Go at 4, Go Docker on Pi, Go in GCC and Turing revised – Snippets

  • snippets034 Years of Go: Time flies when a language develops and Go is no exception as it celebrated its fourth year noting some of the projects built in Go (Docker, Packer, NSQ, JuJu and more) and Go users (CloudFlare, SoundCloud, ngrok, Poptip, Splice and obviously Google). The Docker folk have presented why they use Go, both the good and the bad, covering what doesn’t work well for them too.
  • Docker on Pi: Talking about Docker, the folks at Resin.io have been porting Docker to the Raspberry Pi and have now announced it is fully running. They give the details in a blog posting where they cover creating Arch Linux images for the Pi, creating swapfiles, updating the kernel on the host OS, installing dependencies like Go, building Docker, and creating docker images.
  • Go for GCC: The demise of GCJ as an actively developed part of GCC is alluded to in a posting on the GCC mailing list by Jeff Law. It’s expensive to build and hardly used now and Law is proposing that Java be replaced with Go as it offers the same test coverage but has a more active development community. Java, through the OpenJDK, is more self-sufficient now so would not be overtly affected by the change.
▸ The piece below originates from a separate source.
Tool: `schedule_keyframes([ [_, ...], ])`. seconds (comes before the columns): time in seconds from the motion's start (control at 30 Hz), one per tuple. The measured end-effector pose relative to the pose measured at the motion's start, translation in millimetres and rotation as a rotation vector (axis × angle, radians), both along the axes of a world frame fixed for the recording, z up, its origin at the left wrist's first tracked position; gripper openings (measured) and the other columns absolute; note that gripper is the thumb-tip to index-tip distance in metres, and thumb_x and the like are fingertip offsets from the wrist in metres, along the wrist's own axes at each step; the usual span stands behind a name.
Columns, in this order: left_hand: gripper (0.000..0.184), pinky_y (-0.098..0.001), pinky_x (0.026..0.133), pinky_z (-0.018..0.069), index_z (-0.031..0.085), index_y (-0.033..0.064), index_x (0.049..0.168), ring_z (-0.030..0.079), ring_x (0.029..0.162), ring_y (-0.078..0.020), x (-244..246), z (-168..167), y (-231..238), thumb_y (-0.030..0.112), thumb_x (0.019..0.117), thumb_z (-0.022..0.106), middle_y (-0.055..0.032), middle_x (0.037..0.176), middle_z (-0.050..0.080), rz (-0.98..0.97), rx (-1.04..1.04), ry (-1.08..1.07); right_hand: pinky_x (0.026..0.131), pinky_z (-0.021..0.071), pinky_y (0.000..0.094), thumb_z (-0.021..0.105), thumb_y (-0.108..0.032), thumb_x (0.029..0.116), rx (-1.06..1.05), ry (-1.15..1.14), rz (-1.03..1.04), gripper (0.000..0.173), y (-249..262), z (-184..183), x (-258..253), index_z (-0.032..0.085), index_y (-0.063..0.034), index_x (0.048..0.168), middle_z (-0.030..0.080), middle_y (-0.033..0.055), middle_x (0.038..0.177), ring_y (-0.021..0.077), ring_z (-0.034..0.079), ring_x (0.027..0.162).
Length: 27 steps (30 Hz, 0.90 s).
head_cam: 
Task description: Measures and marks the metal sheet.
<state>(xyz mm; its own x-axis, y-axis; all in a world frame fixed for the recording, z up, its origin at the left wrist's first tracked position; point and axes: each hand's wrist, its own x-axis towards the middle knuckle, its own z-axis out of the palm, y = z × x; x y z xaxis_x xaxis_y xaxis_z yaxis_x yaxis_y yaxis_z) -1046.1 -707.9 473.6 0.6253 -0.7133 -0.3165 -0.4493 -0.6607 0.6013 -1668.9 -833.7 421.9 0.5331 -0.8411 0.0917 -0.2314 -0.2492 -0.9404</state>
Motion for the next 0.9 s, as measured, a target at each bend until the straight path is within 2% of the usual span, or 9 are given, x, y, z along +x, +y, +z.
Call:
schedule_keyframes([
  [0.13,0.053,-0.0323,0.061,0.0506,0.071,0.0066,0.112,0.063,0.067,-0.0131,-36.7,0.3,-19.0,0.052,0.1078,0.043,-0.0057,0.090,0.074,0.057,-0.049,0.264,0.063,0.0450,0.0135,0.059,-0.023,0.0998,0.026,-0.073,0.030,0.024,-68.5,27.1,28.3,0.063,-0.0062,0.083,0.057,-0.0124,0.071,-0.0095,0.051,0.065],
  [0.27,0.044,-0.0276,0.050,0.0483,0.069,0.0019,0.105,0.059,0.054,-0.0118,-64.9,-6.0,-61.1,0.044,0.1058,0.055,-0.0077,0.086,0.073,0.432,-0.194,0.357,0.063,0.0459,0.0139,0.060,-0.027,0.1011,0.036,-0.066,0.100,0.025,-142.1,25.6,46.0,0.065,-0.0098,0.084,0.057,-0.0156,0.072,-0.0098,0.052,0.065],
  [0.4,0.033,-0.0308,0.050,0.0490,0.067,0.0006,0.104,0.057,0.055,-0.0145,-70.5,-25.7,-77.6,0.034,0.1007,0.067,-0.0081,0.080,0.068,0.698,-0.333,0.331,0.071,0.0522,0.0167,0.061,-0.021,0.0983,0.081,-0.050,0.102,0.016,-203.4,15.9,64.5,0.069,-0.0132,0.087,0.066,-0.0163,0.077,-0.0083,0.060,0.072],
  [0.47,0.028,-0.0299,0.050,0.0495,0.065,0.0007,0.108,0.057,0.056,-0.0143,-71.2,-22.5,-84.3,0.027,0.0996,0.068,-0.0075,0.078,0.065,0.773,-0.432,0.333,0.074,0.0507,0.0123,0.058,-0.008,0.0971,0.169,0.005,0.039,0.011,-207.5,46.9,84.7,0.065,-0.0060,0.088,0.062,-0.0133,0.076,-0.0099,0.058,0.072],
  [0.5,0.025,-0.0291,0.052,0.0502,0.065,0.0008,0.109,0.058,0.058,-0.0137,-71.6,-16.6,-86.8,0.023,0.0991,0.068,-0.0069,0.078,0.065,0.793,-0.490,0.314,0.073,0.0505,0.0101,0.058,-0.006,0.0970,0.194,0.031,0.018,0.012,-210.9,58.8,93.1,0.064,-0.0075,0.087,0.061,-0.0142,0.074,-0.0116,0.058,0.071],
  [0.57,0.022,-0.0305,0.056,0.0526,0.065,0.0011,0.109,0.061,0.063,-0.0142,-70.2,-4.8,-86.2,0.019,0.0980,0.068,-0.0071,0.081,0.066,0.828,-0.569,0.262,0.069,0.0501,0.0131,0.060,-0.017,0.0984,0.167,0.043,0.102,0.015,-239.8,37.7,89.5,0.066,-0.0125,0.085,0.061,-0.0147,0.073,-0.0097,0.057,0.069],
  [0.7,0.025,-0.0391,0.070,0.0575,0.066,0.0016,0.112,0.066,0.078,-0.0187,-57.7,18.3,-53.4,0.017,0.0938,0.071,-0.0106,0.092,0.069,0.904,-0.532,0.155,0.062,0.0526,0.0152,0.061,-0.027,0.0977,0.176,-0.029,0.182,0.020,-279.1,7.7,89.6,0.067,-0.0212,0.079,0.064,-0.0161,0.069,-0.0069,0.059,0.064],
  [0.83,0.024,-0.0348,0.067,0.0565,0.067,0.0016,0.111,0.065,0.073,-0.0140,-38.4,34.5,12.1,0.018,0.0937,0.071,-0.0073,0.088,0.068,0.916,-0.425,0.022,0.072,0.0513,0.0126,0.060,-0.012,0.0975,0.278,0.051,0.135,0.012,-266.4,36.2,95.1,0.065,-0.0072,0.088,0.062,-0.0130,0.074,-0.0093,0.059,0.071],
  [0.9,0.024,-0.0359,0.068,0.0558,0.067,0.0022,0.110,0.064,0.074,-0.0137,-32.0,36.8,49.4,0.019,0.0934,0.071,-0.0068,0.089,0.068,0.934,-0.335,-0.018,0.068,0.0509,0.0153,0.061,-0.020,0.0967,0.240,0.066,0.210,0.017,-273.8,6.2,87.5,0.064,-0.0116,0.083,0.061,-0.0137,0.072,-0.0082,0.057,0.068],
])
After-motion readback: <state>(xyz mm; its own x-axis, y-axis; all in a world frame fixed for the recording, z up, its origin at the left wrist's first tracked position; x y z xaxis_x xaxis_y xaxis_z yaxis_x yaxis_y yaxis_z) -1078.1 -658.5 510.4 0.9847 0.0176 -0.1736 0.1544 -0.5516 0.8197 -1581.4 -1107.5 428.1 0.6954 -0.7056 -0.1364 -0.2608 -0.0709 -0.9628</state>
The thread spawned from the posting sees a suggestion that Ada be used instead of Go because Go has build issues on a number of platforms that GCC builds for. No decisions have been made, but it will be interesting to see if this gets traction.
  • Turing complete: The Stanford Encylopedia of Philosophy had an entry for Alan Turing since 2002, but that has now been substantially revised to provide an excellent background to Turing’s work and the philosophical implications of that work.